Revue Spécialiséé Trimestrielle

LE MAWWAL IRAKIEN

Issue 17
LE MAWWAL IRAKIEN

Khairallah Said (Iraq)

L’étude porte sur le mawwel (cantate), sa naissance, son développement et son épanouissement, en Irak. Il s’agit d’un art qui a par la suite constitué le terreau sur lequel a poussé le mawwel irakien, avec sa prosodie spécifique, laquelle a  généré le mawwel  quadri tonal.

 

Celui-ci a édifié ses structures sur les formes prosodiques existantes du muwwalia, ce qui prouve bien que ces formes ont été à la base du développement que ce type de poème a connu depuis l’époque où la jariya (courtisane) des Barmécides a créé ce genre poétique et musical, sous les Abbassides (IIe siècle de l’Hégire / 8e s.), et jusqu’au VIe s. H  /12e s., avec toutes les inventions et variations que cet art a pu connaître, au cours de cette longue période – et notamment le passage du quadri au quinté tonal, puis au ‘araj (irrégulier) et àl’hexa tonal no’amani, etc. –, une évolution qui a abouti au mode hepta tonal, dit az-zuhayri, qui en a parachevé la structure formelle en stabilisant la base prosodique sur le mètre dit al bassît, et en imposant des strophes de sept vers assonancés et non plus rimés.

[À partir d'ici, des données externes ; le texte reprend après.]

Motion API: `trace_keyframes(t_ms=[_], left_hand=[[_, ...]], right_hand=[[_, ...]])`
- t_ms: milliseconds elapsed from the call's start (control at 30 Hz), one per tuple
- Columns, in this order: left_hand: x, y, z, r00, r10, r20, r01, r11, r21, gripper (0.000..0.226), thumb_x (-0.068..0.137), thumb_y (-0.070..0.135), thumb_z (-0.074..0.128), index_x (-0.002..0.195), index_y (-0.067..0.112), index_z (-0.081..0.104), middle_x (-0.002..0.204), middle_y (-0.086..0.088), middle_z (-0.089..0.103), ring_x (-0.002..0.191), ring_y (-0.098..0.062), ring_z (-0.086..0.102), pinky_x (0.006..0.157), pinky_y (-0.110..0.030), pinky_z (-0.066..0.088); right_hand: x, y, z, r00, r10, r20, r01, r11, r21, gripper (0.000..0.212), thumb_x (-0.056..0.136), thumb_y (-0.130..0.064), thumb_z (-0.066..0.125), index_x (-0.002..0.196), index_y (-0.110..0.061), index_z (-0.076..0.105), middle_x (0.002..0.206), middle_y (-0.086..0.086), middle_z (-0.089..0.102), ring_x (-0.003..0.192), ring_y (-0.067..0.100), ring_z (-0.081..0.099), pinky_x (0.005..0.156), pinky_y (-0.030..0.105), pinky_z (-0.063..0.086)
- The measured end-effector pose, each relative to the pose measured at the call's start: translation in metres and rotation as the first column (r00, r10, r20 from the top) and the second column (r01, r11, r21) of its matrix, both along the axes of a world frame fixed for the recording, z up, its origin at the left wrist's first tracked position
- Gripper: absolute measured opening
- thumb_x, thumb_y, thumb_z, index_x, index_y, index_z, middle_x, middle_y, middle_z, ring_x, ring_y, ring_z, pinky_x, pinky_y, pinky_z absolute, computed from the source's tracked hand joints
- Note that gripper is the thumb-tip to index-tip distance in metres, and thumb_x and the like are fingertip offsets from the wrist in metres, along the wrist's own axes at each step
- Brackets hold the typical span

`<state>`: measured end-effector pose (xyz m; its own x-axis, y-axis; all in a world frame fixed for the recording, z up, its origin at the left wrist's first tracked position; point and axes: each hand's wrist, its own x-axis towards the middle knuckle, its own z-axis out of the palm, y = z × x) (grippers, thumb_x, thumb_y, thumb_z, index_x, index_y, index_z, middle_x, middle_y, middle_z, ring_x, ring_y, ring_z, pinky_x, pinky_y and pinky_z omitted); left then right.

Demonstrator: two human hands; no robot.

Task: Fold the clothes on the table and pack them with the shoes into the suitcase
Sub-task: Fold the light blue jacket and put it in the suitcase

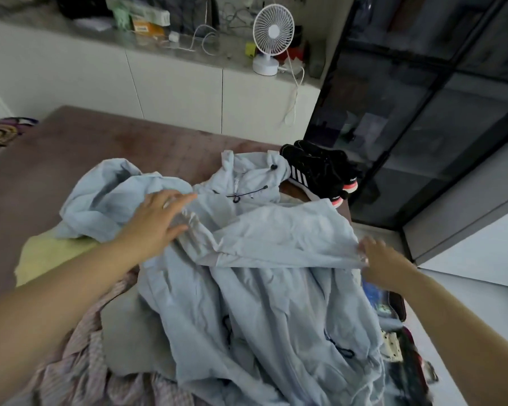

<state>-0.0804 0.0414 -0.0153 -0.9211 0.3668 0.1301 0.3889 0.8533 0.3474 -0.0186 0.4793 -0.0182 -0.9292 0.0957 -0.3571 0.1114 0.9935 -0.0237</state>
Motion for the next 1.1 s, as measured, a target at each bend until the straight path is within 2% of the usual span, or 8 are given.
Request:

Il semblerait que les poètes irakiens n’eurent, au long de cette période, d’autre préoccupation que de perfectionner ce genre car nous n’avons, en tant que spécialistes, rencontré aucun autre type de poésie qui les ait inspirés autant que le mawwel. Son extrême ductilité, au plan prosodique, autant que son mètre – al bassît –, son aptitude à accueillir le texte en arabe dialectal aussi bien qu’en arabe littéral ainsi que sa très grande popularité auprès du grand public, toutes catégories confondues, ont beaucoup contribué à ce que les poètes fassent du mawwel le genre poétique par excellence, pendant plus de six siècles. Les poètes n’ont en effet jamais cessé, depuis que la courtisane de Ja’afar le Barmécide (grand vizir de Haroun al Rachid) en a créé les premières formes, au IIe siècle de l’Hégire, jusqu’aux époques les plus sombres de l’empire arabo-musulman (VIIe, XIe et XIIe s. H/ 14e, 15e et 16e s.), d’œuvrer à affiner, à complexifier et à améliorer, tant dans sa forme que dans son contenu, l’art du mawwel, sans jamais porter atteinte à son mètre – le bassît. On citera Safieddine al Halî comme un des maîtres du genre, lequel est notamment évoqué par As-Siouti, dans  son Charh al Mouachahat (Pour expliquer les poésies à double rime) ainsi que par d’autres chroniqueurs.

Qu’il s’agisse du mawwel quadri, quinté ou hexa tonal ou du mawwel no’amani, qui imposaient au niveau de la versification des allitérations au nombre de cinq, formant une unité formelle et dotées de significations diverses, ou qu’il s’agisse encore du mawwel no’mani, où le cinquième vers est doté d’autres types d’allitération, toutes ces formes étaient de nature à rendre ardue la tâche du poète au plan de la production du sens. Ces contraintes, surtout perceptibles dans le cas des cinq formes d’allitération, et que vient compliquer, lorsqu’il s’agit du mawwel a’raj, la nécessité de dépasser l’écueil du vers irrégulier (a’raj), ont créé chez les poète une sorte d’inquiétude créatrice, d’autant que l’expérience – généralement longue – qu’ils ont de la pratique de ce genre poétique les a convaincus de la nécessité de préserver la force de la signification, au niveau des allitérations, et de ne pas céder à la facilité de reproduire les mêmes significations d’un vers à l’autre. C’est, précisément, pour cette raison que fut créée – sur une base expérimentale – la forme du mawwel az-zuhayri avec ses deux mouvements comportant chacun trois allitérations et une clausule ou rabbat (ligature) succédant aux trois allitérations du mouvement premier et engageant le jeu des trois allitérations du mouvement second. Nous avons, de la sorte un mawwel de sept vers où le mètre usuel, al bassît, est conservé dans la structure prosodique du poème.